• _Problem to solve_: Line by line, transcribe the listing below without omission.

• _Data shown_:
● ● ● ● ●

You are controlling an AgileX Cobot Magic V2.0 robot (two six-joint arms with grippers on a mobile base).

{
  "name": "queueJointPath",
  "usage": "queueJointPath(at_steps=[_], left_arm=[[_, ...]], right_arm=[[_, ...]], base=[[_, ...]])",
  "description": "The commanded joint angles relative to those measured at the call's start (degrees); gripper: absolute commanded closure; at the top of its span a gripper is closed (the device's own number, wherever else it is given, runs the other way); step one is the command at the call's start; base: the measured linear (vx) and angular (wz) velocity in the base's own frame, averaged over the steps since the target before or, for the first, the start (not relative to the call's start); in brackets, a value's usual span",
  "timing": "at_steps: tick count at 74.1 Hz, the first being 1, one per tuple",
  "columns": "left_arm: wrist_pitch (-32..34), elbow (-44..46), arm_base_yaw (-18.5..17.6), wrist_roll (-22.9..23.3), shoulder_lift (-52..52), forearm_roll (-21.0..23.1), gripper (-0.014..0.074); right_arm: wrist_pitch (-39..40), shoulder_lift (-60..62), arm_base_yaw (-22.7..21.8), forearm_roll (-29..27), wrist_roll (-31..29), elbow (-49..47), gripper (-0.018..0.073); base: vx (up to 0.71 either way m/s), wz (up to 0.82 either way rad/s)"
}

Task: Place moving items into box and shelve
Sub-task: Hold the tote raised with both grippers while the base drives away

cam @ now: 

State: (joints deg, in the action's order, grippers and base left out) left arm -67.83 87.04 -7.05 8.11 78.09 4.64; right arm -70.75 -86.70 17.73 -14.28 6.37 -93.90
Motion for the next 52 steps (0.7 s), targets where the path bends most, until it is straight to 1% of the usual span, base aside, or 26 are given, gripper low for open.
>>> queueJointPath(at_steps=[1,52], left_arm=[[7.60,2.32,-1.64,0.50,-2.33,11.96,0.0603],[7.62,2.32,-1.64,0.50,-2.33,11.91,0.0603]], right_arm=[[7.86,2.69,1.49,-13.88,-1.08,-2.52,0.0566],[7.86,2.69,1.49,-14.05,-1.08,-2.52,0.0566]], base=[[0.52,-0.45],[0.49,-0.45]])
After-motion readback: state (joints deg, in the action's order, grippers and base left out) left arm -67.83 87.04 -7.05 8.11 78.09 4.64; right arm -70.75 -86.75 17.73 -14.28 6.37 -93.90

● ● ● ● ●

• _Answer box_:
You are controlling an AgileX Cobot Magic V2.0 robot (two six-joint arms with grippers on a mobile base).

{
  "name": "queueJointPath",
  "usage": "queueJointPath(at_steps=[_], left_arm=[[_, ...]], right_arm=[[_, ...]], base=[[_, ...]])",
  "description": "The commanded joint angles relative to those measured at the call's start (degrees); gripper: absolute commanded closure; at the top of its span a gripper is closed (the device's own number, wherever else it is given, runs the other way); step one is the command at the call's start; base: the measured linear (vx) and angular (wz) velocity in the base's own frame, averaged over the steps since the target before or, for the first, the start (not relative to the call's start); in brackets, a value's usual span",
  "timing": "at_steps: tick count at 74.1 Hz, the first being 1, one per tuple",
  "columns": "left_arm: wrist_pitch (-32..34), elbow (-44..46), arm_base_yaw (-18.5..17.6), wrist_roll (-22.9..23.3), shoulder_lift (-52..52), forearm_roll (-21.0..23.1), gripper (-0.014..0.074); right_arm: wrist_pitch (-39..40), shoulder_lift (-60..62), arm_base_yaw (-22.7..21.8), forearm_roll (-29..27), wrist_roll (-31..29), elbow (-49..47), gripper (-0.018..0.073); base: vx (up to 0.71 either way m/s), wz (up to 0.82 either way rad/s)"
}

Task: Place moving items into box and shelve
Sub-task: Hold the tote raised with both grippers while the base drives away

cam @ now: 

State: (joints deg, in the action's order, grippers and base left out) left arm -67.83 87.04 -7.05 8.11 78.09 4.64; right arm -70.75 -86.70 17.73 -14.28 6.37 -93.90
Motion for the next 52 steps (0.7 s), targets where the path bends most, until it is straight to 1% of the usual span, base aside, or 26 are given, gripper low for open.
>>> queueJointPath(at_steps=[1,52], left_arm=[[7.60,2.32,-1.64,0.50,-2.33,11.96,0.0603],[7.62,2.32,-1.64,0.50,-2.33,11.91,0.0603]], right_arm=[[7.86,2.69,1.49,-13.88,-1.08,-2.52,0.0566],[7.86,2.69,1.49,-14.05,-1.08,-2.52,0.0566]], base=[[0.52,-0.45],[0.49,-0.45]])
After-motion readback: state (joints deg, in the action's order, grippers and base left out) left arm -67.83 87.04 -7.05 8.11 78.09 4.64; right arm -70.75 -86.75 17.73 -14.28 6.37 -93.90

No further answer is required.